Rennin still finds it amusing after four hours that in a nearly completely neo-gothic city so many hippies turned up in one place. Someone must have organised a free ultra vegan dolphin friendly tofu hotdog stand.

The nano-tracker inside the Prototype is degrading rapidly, according to the display in Rennin’s glasses. Caufmann ensured he was equipped with a pair, modelled on his own, before leaving for the rally. Rennin felt at the time like he was being dressed for his first day of school by a doting parent.

Although he can’t pinpoint the Prototype’s exact location, he can tell that it’s on ground level straight ahead within the next two hundred metres. Rennin’s head is lowered and his body is perfectly still as he tries to collect himself while the people shuffle and shout all around him.

He clenches his fists feeling his leather fingerless gloves creak. He gains a mild swelling of confidence because those gloves—with their spurred knuckles—are what he used to wear during the war. He makes a mental note of how odd it is that something so small can make such a large difference. He can almost push away the feeling that he’s going to die tonight.

The rally has organised five guest speakers from various tree-hugging groups around the country to incite aggression and convince the people to stand against Godyssey and their android slaves. Even though the general masses could not care less, so long as they arrive home in time for the puerile resurgence of Reality TV.
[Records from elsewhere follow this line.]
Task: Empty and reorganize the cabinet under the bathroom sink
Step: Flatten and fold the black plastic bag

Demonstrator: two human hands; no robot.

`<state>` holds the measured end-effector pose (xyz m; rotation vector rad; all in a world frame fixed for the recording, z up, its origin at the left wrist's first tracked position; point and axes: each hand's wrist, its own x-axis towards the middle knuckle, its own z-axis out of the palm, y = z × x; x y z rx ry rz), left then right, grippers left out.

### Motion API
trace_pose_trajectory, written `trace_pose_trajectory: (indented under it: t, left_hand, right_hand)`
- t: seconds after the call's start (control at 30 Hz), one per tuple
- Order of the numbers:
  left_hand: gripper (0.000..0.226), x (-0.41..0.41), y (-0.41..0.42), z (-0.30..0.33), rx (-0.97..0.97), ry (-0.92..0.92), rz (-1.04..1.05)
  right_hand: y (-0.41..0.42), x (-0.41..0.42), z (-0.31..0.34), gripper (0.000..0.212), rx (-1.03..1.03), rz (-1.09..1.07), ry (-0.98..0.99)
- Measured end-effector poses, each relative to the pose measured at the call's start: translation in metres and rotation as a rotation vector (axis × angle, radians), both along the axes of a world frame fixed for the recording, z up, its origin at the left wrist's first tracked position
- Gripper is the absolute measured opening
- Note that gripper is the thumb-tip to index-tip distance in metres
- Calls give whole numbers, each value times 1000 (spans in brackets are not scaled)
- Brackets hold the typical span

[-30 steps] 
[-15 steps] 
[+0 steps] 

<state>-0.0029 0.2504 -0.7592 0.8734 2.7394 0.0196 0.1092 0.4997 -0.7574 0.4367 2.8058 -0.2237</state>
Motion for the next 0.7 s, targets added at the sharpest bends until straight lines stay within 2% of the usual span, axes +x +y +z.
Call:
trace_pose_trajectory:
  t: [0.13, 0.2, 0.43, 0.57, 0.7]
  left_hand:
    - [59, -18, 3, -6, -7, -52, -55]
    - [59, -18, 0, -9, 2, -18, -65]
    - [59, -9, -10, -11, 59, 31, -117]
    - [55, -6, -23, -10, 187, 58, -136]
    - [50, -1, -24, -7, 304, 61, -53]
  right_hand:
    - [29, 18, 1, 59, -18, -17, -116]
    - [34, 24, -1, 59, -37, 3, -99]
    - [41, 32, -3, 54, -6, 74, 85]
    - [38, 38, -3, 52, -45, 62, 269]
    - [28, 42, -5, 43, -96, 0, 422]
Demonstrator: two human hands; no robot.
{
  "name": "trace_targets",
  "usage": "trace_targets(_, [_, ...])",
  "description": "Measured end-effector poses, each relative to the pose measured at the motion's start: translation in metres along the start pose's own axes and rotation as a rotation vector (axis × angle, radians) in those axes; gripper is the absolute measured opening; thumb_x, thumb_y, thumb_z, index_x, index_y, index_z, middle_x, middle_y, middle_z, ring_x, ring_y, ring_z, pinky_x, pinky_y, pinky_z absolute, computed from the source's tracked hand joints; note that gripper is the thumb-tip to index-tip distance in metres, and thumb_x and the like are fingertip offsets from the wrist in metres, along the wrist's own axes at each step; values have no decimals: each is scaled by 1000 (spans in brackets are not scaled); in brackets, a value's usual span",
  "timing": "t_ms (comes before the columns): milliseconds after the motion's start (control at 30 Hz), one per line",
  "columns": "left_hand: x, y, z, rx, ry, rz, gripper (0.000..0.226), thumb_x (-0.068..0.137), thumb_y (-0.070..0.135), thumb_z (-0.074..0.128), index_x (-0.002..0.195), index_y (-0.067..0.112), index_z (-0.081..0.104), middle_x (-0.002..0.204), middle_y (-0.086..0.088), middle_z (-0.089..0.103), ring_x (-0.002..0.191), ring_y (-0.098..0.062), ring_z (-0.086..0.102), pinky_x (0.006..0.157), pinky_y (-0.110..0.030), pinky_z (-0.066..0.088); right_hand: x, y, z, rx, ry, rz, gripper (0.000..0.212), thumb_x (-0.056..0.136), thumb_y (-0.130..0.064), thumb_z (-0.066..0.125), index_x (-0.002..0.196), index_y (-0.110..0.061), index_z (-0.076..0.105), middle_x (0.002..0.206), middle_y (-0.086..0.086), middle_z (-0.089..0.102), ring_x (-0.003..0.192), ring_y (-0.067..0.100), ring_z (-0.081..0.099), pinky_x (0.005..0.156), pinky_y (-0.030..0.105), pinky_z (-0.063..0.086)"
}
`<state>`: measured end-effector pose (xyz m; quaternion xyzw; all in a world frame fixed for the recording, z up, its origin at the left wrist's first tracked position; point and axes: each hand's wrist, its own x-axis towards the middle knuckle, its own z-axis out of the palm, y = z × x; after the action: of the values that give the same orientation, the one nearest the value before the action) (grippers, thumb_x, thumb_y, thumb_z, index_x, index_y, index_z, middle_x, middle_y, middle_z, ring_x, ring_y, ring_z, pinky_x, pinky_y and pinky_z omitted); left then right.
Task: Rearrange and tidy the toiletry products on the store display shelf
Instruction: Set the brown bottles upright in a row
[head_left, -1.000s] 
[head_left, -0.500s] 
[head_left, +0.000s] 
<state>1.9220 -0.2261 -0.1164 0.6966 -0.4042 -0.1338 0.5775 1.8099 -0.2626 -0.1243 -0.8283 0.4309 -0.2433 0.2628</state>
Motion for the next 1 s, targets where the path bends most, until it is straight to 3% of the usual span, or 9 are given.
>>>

In fact, a great deal of the local population feel safer thinking a strike team of fully armed androids is waiting to come to the rescue if anything goes horribly wrong.

As is usual with these situations, a loud-mouthed minority is running around making all the noise, followed by a few morons desperate for a reason to exist jumping on the bandwagon in a misdirected attempt to look cool. Rennin is absolutely convinced most of these people are here trying to find some poor meat-sack with lower intelligence and even lower self esteem to bed for the night.

The speeches at least provide a distraction so Rennin can locate the Prototype, without being bumped and jostled by the drunken crowd. Despite knowing which direction, the hazy distance reading doesn’t raise his confidence much at all.

At that moment the music from the rigged-up stage begins, giving Rennin a mild fright. It’s some new age, past century revival or contradiction, based on music from the late 1900s but with less soul and more calculus.

Most of the nightclubs in the area are beginning to open, and if he loses Prototype’s locator signal now the hunt is over, so he steels his nerves and begins to make his move toward the remainder of the signal.

The loathsome guttersnipes are starting to get devastatingly drunk. They stumble about the streets mewing at one another in tones and phrases Rennin forces himself to block out. It’s at the point where all he can hear is background noise that sounds like feeding time at a farm.

He almost reaches the end of the rally, that has become somewhat of a mardi gras, when the reading of the Prototype temporarily becomes clear enough to get a good idea of distance. He looks to the side of Main Road where a strip of bars and clubs are open. The tracker reading is coming from inside the middle building.